00:31 C'est-à-dire qu'il est minoritaire d'une part dans l'opinion publique,
00:34 mais ça, vous me direz, c'est arrivé à bien des pouvoirs avant, sous la Ve République, François Mitterrand, Jacques Chirac,
00:41 Nicolas Sarkozy, François Hollande, de président en président, d'ailleurs, nous avons un phénomène de
00:46 minorisation dans l'opinion publique. Il est minoritaire au Parlement et c'est apparu très clairement, là, alors, il y a la majorité relative,
00:55 mais qui dit majorité relative dit que si tous les autres partis se regroupent ensemble pour refuser un texte, ils sont majoritaires.
01:02 - Ça n'arrive pas. - Oui, mais ce qui est apparu, c'est que les Républicains, qui, à ce moment-là, ont un rôle pivot dans le système,
01:08 ne sont pas des partenaires possibles,
01:10 on ne peut pas compter sur eux pour le pouvoir en place, et le petit parti, le petit mouvement, le petit groupe Lyott,
01:18 est devenu un groupe oppositionnel absolument farouche.
01:22 - 20 députés. Et puis le troisième mécanisme minoritaire que vous avez, c'est qu'au fond, vous êtes arrivé maintenant à un moment de la Ve République
01:29 où vous gouvernez le pays en vous appuyant, en gros, sur 25 à 30 % des Français,
01:34 ceux qui ont voté pour vous, et qui d'ailleurs continuent à vous soutenir dans les sondages, en gros, mais vous avez contre vous des oppositions
01:40 dures, très dures, qui représentent 60 % du pays. C'est l'addition de la NUPES et du RN, et vous avez une
01:48 situation où ces forces qui s'opposent totalement entre elles, de toute façon, ne peuvent pas gouverner ensemble.
01:52 Et donc c'est ça qui crée une situation nouvelle sous la cinquième, où le pouvoir est structurellement minoritaire,
01:58 et les oppositions dures sont fortement majoritaires, donc vous avez en permanence un climat de conflit politique dur.
02:05 - Mais est-ce que vous validez la
02:07 formule de Marine Le Pen, hier, dans son entretien avec le journal Le Parisien, elle parlait d'un pouvoir qui n'arrive plus à gouverner,
02:14 d'un gouvernement qui n'est plus qu'une administration.
02:16 Est-ce que cette formule vous semble pertinente ?
02:20 - Elle est, en tout cas, Marine Le Pen enfonce le clou.
02:24 C'est évidemment son jeu. - Parce qu'on pourrait opposer quand même à cela, que malgré tout, Elisabeth Borne en un an, ses 24 lois
02:30 adoptées, sans passer par l'article 49.3, ce qui prouve qu'il y aurait des majorités de circonstances sur certaines idées, certains projets.

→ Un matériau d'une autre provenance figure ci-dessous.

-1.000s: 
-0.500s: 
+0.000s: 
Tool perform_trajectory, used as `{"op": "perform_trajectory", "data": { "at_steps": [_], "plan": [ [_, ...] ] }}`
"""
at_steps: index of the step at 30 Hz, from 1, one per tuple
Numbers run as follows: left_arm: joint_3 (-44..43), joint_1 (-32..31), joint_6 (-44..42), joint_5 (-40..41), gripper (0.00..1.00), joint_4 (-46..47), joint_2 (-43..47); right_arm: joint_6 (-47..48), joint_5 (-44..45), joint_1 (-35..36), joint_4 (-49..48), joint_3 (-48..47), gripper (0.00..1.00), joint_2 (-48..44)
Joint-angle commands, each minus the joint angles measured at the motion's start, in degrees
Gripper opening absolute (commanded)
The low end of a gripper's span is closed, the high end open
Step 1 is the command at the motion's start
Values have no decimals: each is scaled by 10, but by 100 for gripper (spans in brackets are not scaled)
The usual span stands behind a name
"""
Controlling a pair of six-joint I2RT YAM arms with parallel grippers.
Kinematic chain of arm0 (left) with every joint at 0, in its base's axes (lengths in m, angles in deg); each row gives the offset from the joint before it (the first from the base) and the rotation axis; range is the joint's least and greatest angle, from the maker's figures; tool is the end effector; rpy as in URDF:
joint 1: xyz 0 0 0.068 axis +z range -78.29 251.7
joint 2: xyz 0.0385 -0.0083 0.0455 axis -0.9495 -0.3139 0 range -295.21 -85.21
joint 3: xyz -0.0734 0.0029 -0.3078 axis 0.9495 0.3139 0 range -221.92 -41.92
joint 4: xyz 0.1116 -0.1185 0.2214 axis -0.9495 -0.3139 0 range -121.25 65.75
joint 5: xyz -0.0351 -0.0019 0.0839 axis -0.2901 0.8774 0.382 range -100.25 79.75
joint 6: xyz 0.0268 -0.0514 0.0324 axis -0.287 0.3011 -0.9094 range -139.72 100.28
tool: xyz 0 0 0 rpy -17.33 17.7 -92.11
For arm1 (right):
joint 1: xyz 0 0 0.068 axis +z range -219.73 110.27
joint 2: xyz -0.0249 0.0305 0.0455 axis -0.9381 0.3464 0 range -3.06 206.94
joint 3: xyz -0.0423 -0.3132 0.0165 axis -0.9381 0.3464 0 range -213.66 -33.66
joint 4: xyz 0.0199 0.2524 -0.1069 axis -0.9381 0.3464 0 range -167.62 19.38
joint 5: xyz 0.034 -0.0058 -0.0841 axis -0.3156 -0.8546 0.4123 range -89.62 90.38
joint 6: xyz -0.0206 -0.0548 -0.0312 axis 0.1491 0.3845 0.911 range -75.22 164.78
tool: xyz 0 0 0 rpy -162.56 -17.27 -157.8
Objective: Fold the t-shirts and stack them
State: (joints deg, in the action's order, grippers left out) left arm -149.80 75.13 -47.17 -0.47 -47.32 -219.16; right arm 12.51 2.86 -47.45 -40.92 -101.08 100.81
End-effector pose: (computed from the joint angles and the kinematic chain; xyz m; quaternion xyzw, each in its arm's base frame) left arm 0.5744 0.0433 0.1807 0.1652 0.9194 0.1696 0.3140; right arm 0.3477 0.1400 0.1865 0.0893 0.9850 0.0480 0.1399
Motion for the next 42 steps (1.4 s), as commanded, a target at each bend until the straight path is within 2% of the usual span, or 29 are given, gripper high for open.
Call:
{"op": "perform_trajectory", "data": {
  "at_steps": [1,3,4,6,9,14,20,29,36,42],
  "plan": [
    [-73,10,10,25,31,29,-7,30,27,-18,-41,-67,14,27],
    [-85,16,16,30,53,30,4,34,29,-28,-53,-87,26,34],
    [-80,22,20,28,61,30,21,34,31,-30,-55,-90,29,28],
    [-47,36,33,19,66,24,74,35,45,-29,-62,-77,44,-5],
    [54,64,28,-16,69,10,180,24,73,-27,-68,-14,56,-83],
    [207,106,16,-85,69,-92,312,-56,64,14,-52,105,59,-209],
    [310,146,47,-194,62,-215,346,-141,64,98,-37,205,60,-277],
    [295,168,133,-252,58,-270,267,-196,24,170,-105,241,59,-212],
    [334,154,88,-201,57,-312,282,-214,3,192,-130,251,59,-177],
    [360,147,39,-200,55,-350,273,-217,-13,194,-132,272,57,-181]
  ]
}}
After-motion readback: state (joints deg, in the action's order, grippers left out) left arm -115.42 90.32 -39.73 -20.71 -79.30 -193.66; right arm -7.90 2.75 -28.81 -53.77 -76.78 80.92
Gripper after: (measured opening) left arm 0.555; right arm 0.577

02:36 - Le problème d'un pouvoir minoritaire, si vous voulez, c'est
02:39 ou bien vous êtes dans l'immobilisme politique, vous ne prenez plus aucun texte important,
02:45 et vous fonctionnez par décret, ou bien vous prenez des mesures uniquement positives,
02:51 agréables, genre une loi sur le pouvoir d'achat pour permettre aux français de payer moins cher leur essence, etc. Bon, ça évidemment,
02:59 vous avez rarement beaucoup d'opposition. Soit vous devez prendre des mesures impopulaires, des mesures difficiles,
03:05 parce que l'État exige de le faire, et là, vous êtes dans la situation où vous avez un risque de blocage absolu,
03:12 et la difficulté pour le pouvoir, c'est d'arriver à faire comprendre
03:15 la nécessité d'avancer là-dessus. De ce point de vue,
03:18 il y a un vide, un vide politique qui s'est créé, c'est-à-dire que le renvoi des 100 jours d'Emmanuel Macron,
03:25 c'est un peu une ligne de fuite.